PROBLEM DETAILS ▸ Starting at the line that holds "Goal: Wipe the" and stopping at the line that holds "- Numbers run", restate the records below word for word, with both of those lines included.

(Beginning of DATASET CONTENT)

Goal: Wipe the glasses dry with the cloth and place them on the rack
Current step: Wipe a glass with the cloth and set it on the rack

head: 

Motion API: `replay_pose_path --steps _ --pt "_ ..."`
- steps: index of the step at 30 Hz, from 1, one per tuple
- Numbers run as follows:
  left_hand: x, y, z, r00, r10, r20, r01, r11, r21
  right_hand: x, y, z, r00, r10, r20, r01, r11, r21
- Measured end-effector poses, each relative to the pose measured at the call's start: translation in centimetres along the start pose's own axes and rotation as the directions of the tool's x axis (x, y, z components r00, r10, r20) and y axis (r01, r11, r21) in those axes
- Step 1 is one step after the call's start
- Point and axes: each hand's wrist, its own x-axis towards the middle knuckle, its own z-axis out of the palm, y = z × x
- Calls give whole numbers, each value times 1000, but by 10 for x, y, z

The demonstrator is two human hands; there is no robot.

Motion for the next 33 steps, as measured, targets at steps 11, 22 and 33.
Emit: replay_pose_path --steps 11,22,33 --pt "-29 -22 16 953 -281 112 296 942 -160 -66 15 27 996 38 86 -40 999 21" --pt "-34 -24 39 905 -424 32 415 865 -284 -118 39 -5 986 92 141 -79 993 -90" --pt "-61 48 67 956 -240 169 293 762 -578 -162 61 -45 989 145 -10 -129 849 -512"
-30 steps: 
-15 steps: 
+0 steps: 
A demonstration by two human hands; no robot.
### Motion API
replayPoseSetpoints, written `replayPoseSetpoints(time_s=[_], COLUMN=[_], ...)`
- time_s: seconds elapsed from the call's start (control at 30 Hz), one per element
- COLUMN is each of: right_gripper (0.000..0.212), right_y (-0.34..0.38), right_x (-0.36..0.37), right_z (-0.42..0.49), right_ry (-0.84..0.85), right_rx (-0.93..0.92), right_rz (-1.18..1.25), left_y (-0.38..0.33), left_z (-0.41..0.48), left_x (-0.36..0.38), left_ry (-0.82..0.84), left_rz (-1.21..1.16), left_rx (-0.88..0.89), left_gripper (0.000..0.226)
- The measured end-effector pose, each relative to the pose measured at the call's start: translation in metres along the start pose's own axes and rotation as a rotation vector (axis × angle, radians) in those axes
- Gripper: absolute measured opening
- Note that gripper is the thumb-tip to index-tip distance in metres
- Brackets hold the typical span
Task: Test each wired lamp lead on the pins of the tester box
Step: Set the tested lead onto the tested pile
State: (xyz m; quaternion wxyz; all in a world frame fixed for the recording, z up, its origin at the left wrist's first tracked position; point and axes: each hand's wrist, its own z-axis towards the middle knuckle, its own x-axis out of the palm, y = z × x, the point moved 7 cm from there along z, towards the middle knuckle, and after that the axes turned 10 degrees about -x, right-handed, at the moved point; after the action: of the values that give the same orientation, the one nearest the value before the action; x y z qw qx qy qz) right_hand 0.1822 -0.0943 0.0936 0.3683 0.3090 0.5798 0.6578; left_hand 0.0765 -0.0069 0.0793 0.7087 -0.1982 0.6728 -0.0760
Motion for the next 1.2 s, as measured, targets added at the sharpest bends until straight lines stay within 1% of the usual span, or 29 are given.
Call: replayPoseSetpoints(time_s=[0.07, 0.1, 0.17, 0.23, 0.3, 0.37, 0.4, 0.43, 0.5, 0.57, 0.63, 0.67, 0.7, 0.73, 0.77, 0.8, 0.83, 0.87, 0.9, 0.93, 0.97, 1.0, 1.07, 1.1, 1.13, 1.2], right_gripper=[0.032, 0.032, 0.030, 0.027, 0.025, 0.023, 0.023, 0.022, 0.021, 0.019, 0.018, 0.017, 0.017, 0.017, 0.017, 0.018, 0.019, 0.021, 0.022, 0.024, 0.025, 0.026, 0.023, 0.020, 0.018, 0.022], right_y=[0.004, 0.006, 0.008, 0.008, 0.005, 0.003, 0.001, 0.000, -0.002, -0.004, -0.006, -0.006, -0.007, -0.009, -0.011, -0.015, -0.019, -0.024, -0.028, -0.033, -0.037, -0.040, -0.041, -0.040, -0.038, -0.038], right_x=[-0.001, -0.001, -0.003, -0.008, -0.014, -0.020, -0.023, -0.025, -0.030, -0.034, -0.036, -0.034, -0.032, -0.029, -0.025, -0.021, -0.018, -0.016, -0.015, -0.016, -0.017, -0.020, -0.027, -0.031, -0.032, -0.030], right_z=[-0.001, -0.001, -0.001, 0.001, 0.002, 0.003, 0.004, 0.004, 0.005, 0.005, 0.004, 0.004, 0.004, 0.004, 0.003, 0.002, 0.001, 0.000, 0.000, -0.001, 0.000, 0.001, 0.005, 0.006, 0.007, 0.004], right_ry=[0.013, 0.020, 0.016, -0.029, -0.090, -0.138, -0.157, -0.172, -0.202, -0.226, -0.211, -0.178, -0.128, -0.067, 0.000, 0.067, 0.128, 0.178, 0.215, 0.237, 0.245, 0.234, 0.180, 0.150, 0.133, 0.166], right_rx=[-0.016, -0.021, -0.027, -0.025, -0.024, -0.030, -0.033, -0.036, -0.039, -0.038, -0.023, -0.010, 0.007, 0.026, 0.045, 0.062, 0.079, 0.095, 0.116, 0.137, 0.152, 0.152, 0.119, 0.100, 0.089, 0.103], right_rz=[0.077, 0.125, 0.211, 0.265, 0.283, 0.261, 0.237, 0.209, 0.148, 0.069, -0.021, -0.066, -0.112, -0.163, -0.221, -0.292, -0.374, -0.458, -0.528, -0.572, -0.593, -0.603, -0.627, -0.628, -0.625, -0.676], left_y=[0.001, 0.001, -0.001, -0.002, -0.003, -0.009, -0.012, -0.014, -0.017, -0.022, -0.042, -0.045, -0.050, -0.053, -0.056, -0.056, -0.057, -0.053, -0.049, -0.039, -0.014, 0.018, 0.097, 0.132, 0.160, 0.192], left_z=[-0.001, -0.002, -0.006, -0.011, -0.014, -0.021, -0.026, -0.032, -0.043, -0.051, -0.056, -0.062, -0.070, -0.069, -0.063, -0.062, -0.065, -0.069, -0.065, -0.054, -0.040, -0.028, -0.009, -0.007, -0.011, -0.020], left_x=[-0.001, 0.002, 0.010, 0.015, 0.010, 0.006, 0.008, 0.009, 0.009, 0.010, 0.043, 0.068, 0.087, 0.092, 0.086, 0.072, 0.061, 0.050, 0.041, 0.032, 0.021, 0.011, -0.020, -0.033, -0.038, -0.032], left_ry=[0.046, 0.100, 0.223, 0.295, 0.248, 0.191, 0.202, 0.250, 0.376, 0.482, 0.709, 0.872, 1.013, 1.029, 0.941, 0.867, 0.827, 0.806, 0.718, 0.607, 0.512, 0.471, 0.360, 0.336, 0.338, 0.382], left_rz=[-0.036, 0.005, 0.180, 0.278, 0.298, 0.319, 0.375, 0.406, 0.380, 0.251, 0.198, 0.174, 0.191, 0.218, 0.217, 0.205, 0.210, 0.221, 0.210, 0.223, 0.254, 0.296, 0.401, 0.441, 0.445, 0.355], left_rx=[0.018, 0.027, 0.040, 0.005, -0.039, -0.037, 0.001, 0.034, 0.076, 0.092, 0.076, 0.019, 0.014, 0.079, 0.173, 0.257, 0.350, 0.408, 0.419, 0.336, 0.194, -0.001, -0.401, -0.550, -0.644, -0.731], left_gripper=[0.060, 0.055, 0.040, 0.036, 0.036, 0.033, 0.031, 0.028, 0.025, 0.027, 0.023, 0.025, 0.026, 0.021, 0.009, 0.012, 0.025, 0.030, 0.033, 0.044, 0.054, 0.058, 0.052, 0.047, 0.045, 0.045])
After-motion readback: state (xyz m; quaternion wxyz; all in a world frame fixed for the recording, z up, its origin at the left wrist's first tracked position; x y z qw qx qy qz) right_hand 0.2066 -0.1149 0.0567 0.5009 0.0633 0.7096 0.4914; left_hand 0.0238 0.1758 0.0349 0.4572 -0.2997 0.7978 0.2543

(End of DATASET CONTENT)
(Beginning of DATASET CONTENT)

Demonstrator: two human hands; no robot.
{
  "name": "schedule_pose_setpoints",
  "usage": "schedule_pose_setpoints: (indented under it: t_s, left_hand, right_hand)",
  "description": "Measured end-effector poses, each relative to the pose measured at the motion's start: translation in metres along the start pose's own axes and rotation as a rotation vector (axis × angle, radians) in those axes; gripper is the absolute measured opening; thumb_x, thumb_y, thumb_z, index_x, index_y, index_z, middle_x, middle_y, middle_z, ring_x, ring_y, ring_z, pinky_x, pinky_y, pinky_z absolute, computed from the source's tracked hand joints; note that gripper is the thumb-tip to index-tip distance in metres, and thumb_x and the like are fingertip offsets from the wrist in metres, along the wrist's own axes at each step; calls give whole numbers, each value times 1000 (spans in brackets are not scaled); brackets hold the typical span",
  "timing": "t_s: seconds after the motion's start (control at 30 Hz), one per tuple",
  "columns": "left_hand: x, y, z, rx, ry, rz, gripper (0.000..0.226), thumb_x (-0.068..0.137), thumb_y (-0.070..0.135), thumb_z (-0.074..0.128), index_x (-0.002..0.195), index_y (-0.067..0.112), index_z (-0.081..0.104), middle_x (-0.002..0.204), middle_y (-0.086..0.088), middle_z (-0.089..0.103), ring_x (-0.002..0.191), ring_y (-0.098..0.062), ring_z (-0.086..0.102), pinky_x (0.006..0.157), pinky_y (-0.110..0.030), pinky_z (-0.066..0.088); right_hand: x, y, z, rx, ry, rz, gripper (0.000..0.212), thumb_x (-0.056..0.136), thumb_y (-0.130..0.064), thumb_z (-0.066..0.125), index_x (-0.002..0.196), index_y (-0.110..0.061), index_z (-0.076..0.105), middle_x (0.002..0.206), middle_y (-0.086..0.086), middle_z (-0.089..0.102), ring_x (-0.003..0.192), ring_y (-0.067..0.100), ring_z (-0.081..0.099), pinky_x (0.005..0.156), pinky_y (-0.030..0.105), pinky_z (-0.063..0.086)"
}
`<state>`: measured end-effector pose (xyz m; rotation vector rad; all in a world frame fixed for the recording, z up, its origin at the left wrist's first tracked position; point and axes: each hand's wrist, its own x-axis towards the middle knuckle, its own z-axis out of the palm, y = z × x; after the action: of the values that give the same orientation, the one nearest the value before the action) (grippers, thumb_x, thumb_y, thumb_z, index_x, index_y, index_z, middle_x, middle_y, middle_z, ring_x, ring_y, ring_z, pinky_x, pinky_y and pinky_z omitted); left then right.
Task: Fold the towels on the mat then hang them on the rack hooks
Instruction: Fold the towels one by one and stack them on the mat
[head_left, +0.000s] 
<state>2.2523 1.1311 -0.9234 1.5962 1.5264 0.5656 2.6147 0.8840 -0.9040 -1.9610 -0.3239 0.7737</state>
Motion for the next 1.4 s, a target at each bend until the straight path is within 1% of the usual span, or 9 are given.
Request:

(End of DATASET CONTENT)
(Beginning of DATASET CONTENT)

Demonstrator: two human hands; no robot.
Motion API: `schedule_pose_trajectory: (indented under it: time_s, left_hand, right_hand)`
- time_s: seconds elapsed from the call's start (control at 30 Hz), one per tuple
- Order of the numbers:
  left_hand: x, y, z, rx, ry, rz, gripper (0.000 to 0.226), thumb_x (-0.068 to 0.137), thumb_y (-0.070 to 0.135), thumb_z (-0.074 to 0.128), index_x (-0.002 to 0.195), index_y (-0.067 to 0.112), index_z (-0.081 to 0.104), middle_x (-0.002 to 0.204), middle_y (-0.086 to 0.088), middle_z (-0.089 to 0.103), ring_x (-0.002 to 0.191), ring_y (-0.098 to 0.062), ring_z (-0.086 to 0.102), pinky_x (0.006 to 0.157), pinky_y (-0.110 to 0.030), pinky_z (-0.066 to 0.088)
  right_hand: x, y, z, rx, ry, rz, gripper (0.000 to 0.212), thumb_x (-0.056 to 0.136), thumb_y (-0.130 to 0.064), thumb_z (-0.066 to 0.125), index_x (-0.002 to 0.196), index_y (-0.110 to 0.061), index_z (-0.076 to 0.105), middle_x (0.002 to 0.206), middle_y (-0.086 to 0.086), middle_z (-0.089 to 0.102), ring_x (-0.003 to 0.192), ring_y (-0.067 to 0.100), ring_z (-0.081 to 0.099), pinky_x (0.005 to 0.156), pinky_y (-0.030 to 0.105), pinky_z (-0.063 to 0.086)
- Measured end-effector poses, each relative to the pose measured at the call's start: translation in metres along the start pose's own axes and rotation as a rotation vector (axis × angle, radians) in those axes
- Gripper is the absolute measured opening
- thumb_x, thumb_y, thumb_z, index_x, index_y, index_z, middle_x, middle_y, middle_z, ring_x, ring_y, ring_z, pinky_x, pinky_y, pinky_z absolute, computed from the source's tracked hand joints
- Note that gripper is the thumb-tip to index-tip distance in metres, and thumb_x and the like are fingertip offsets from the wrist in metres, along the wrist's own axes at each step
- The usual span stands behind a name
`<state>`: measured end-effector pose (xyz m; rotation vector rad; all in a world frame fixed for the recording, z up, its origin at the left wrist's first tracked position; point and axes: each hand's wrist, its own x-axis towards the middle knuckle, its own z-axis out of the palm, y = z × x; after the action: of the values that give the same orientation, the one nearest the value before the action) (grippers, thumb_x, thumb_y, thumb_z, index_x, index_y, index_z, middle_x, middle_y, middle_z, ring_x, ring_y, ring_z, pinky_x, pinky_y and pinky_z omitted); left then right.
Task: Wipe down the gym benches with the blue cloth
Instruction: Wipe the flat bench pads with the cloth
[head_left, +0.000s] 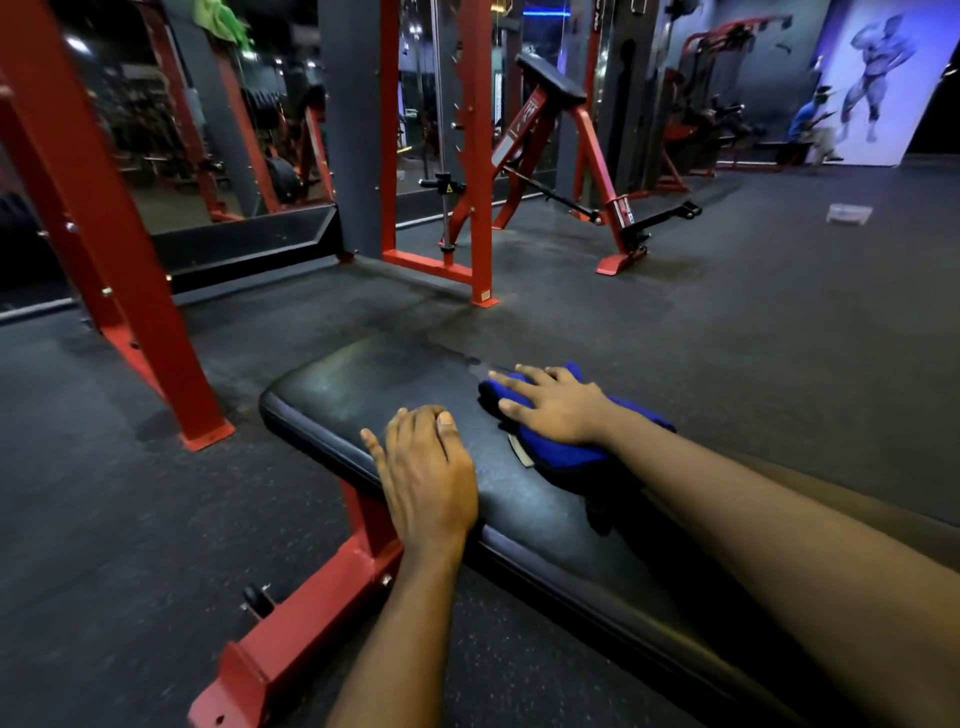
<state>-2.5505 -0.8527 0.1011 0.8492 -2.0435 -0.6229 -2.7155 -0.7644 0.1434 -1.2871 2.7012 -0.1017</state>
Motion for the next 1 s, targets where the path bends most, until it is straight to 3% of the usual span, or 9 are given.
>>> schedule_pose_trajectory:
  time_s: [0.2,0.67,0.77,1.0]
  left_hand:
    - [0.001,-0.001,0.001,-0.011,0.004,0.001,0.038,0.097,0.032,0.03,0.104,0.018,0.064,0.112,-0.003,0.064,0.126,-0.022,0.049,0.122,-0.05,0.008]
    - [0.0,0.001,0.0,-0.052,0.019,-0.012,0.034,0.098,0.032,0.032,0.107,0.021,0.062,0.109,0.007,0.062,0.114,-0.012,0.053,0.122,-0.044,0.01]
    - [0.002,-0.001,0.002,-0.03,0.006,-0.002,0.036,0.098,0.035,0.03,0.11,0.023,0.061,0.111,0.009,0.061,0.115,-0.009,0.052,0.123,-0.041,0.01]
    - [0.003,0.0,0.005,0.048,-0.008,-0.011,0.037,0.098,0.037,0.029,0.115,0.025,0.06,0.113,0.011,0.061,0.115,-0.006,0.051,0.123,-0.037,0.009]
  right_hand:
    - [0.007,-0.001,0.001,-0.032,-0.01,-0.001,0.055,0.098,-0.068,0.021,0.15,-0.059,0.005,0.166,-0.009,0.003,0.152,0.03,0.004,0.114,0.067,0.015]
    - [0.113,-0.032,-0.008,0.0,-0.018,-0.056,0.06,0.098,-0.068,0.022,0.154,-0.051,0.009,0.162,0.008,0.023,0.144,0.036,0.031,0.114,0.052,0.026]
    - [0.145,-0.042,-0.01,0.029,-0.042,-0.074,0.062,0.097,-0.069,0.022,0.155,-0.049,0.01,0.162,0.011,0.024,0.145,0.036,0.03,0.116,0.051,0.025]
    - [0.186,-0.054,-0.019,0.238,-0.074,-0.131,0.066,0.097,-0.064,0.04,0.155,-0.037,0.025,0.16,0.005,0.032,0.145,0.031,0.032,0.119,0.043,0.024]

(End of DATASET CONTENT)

TASK ANSWER ▸
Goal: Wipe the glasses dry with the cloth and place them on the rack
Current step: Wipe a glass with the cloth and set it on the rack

head: 

Motion API: `replay_pose_path --steps _ --pt "_ ..."`
- steps: index of the step at 30 Hz, from 1, one per tuple
- Numbers run as follows:

With this, the exercise is done.